One of the best known stories about Maria Makiling is that she can transform ginger into gold which she does usually to help someone. In these stories, she often lives in a village as one of the community and is called upon to help one of the community in some way. Sometimes it is a mother with a sick child, or perhaps a husband may be seeking a cure for his sick wife.

However, when diagnosing the problem Maria recognizes the signs of malnutrition and poor diet rather than a disease or sickness and gives them ginger to take home. Invariably, by the time they get home the ginger has turned to gold which they can then sell or exchange. One foolish villager finding the ginger becoming heavy threw it away rather than carry it home.

In some traditions, Maria is a well-loved and respected part of the local community for her kindness and help. However, there is also a tradition that says that the villagers became greedy and went to her garden pulling up plants to see if they were gold. This distressed her so much that she ran away to live on the mountain.

A Loser in Love

In many legends, Maria Makiling is cast as a rejected lover. One story tells how she had fallen in love with a hunter who had wandered into her territory. The two soon formed a relationship and became lovers and the hunter would climb up the mountain everyday to see her and they promised eternal love to each other.  However, Maria was shocked to discover that her lover was being unfaithful and had married a mortal woman.

Naturally, Maria was devastated and concluded she could never trust the local people again realizing she was so very different to them and came to believe that they were just taking advantage of her good nature. Therefore, she withdrew her consent which allowed the trees and bushes to bear fruit and she stopped the animals and birds roaming the forest for the hunters to catch and stopped the fish from breeding in the lake. From then on she withdrew to the mountain and was seldom seen except occasionally by the light of the pale moon as she wandered through the forest alone.

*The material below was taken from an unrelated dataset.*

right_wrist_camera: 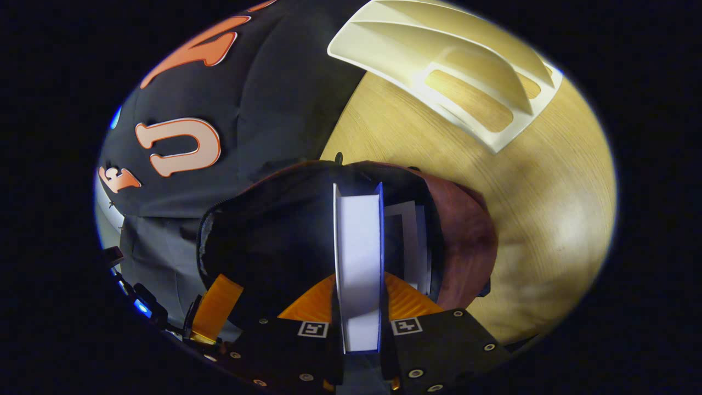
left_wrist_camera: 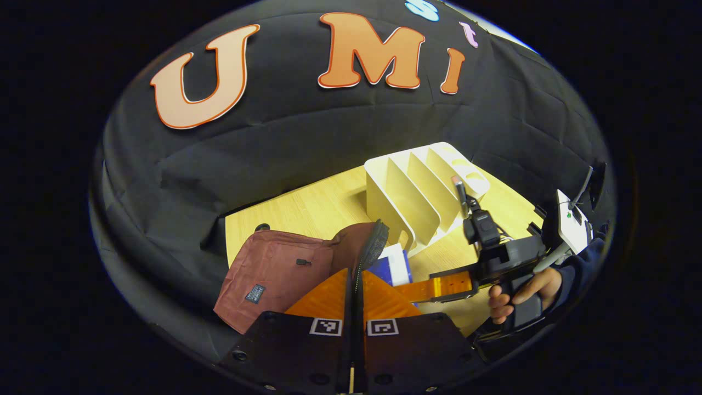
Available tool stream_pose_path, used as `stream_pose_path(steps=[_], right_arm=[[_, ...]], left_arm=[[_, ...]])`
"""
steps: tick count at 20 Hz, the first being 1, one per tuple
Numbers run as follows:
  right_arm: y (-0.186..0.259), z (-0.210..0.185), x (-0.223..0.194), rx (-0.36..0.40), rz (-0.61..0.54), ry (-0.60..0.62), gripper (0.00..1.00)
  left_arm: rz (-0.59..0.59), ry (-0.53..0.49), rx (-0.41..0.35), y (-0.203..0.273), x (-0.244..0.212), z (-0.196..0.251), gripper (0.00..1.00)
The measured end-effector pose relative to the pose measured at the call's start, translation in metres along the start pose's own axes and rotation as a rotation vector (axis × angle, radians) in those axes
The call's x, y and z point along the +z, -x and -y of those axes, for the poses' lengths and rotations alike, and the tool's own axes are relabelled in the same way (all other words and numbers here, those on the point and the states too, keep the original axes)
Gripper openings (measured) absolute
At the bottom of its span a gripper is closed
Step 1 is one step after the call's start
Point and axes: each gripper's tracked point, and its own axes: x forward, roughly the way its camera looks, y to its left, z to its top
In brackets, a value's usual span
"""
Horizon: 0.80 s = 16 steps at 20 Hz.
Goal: Open the schoolbag, grab two books from the bookshelf and put them into the schoolbag.
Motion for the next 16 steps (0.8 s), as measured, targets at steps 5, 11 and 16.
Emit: stream_pose_path(steps=[5, 11, 16], right_arm=[[-0.03, -0.002, -0.009, 0.024, 0.002, 0.008, 0.27], [-0.06, -0.006, -0.022, 0.047, -0.016, 0.022, 0.28], [-0.064, 0.011, -0.025, -0.086, -0.07, 0.022, 0.27]], left_arm=[[-0.019, -0.056, -0.026, 0.0, -0.002, 0.018, 0.03], [-0.016, -0.04, -0.035, 0.003, -0.002, 0.019, 0.03], [-0.011, -0.023, -0.003, 0.0, -0.001, 0.007, 0.02]])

Another legend tells how Maria would watch over a farmer she had fallen in love with. Because of this protection, the people said the farmer was living a charmed life or had a mutya that protected him. He was a young man of good nature though rather shy and reserved.  He would never reveal anything to his family or friends of his visits to Maria. Then one day the army came into his village recruiting single young men to fight a war. So that he would not have to enlist he decided he would marry a village girl.

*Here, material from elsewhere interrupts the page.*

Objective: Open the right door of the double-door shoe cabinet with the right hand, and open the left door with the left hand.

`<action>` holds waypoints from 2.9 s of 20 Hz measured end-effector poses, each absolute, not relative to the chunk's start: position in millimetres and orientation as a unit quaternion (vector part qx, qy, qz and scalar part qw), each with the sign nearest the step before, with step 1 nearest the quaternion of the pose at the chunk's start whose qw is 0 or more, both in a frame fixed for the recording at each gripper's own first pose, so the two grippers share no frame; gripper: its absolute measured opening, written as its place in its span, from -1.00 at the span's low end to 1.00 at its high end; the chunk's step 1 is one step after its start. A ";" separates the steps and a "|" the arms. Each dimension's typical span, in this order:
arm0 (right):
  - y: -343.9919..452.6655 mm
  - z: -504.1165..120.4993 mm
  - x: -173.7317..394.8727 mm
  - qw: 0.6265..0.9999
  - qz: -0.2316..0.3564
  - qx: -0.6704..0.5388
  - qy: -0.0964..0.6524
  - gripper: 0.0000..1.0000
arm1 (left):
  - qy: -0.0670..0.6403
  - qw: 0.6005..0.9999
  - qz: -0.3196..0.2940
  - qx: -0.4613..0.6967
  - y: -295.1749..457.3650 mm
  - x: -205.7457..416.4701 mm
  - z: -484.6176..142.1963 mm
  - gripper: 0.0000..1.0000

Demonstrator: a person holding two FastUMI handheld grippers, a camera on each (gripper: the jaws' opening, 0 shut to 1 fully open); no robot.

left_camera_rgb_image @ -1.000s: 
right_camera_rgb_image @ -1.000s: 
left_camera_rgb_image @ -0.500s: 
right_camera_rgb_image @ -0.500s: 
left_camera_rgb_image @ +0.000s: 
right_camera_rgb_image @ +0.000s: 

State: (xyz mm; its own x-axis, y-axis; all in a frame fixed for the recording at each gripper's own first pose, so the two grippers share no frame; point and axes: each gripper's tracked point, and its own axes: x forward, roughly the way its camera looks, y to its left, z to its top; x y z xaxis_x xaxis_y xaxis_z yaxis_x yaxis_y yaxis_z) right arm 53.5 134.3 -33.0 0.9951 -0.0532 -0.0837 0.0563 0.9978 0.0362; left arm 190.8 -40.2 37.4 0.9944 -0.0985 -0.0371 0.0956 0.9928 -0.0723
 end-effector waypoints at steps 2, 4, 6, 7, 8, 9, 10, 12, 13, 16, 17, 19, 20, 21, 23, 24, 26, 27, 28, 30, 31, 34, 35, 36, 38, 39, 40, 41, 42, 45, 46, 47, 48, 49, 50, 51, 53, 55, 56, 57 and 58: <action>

Visiting Maria for the last time he tells her of his decision. She tells him,

“I believed you to be devoted and in love with me. I have the power to protect you and your family, but I now see you lack faith in me and need and earthly woman for your earthly needs.”

After telling him this she left and was never seen by the villagers again and no trace of her hut could ever be found.

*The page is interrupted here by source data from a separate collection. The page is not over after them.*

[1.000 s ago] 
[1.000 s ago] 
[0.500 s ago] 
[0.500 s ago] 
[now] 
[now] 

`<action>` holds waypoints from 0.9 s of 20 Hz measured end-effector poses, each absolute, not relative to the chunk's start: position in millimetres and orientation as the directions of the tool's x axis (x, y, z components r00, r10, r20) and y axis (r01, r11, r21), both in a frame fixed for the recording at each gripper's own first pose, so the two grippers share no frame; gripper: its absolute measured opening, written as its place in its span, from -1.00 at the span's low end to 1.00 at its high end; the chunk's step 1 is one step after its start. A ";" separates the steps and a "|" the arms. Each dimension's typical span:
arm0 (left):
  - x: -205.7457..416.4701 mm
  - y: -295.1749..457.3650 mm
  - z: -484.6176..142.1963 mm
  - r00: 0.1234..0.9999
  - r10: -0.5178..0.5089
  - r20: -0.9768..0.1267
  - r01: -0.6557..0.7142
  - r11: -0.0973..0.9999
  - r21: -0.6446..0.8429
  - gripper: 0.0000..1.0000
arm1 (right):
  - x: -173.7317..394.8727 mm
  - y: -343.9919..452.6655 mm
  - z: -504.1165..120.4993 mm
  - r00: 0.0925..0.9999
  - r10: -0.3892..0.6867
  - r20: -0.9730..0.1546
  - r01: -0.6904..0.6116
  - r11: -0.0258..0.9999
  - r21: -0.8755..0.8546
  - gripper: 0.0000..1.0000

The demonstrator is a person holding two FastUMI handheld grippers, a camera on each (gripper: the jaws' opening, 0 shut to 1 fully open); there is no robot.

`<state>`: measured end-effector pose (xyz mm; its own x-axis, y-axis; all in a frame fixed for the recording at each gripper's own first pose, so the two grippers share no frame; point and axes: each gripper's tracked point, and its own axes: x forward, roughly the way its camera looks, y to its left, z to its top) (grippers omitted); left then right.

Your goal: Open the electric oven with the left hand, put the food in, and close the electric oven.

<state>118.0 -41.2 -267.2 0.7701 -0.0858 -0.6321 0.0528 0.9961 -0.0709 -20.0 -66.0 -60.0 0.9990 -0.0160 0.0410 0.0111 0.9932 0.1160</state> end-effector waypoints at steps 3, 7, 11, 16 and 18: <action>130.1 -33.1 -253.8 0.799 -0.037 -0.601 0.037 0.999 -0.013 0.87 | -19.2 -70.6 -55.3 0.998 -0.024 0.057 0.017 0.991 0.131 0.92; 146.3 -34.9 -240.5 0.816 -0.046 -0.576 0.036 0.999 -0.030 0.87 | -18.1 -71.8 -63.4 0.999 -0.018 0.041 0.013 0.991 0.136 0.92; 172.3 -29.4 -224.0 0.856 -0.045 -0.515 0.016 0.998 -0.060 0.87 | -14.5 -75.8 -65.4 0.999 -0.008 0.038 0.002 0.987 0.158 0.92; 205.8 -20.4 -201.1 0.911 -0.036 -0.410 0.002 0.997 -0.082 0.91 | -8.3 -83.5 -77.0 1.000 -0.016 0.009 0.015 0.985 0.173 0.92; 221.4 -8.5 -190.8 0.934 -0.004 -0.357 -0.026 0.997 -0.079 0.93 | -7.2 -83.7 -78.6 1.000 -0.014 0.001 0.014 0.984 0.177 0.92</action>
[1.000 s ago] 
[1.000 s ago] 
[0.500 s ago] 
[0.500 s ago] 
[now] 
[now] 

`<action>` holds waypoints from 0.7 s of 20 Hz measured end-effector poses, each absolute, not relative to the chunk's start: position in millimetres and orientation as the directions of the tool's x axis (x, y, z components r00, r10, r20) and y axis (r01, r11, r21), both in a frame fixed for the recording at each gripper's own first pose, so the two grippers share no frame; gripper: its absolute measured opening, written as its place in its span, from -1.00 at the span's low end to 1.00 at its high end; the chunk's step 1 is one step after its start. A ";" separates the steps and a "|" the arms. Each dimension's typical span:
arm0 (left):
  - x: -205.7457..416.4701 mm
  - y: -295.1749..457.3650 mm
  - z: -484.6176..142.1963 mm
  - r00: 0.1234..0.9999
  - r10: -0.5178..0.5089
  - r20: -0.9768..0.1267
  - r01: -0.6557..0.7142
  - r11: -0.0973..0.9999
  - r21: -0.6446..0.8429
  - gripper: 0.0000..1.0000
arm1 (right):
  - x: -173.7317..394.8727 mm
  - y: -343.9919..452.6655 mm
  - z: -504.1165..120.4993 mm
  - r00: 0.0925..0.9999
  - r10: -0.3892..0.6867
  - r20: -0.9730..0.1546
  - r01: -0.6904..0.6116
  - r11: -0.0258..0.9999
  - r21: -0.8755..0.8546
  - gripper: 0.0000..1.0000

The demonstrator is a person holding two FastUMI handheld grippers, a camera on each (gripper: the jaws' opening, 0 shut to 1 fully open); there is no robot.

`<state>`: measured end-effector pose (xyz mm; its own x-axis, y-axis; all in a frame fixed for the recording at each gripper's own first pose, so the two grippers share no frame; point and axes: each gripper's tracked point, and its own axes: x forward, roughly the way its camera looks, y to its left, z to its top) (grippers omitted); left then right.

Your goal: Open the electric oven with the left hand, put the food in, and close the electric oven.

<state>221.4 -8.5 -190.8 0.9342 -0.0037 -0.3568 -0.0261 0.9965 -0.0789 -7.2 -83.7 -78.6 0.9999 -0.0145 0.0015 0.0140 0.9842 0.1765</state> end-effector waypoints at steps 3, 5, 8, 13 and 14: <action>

The Curse of Maria Makiling

Another version of the story was supposed to have happened during the later years of the Spanish occupation. This tells how Maria was wooed by three suitors. One was a Spanish soldier named Captain Lara. Another was a student named Joselito who was studying in Manila and the third was a poor farmer named Juan.

Of the three, Maria Makiling preferred Juan despite his humble status. The two rejected men plotted together to frame Juan for the crime of setting on fire the Spanish barracks. Juan was taken and tried and sentenced to be shot as an enemy of the Spanish. As he was about to be shot he called out Maria’s name.

High up on the mountain she heard his cry but was too late to save him. Fearing her anger Joselito and Captain Lara fled to Manila. On discovering how Juan had been framed and shot she placed a curse on Joselito and Captain Lara and all men who cannot accept rejection in love. Maria’s curse quickly took effect and Joselito fell sick with an incurable illness and died and Captain Lara was killed fighting revolutionaries.

According to the legend from that time onwards Maria was never again seen by humans and whenever someone loses their way on the mountain they remember the curse of Maria Makiling and also of the great love she had for Juan.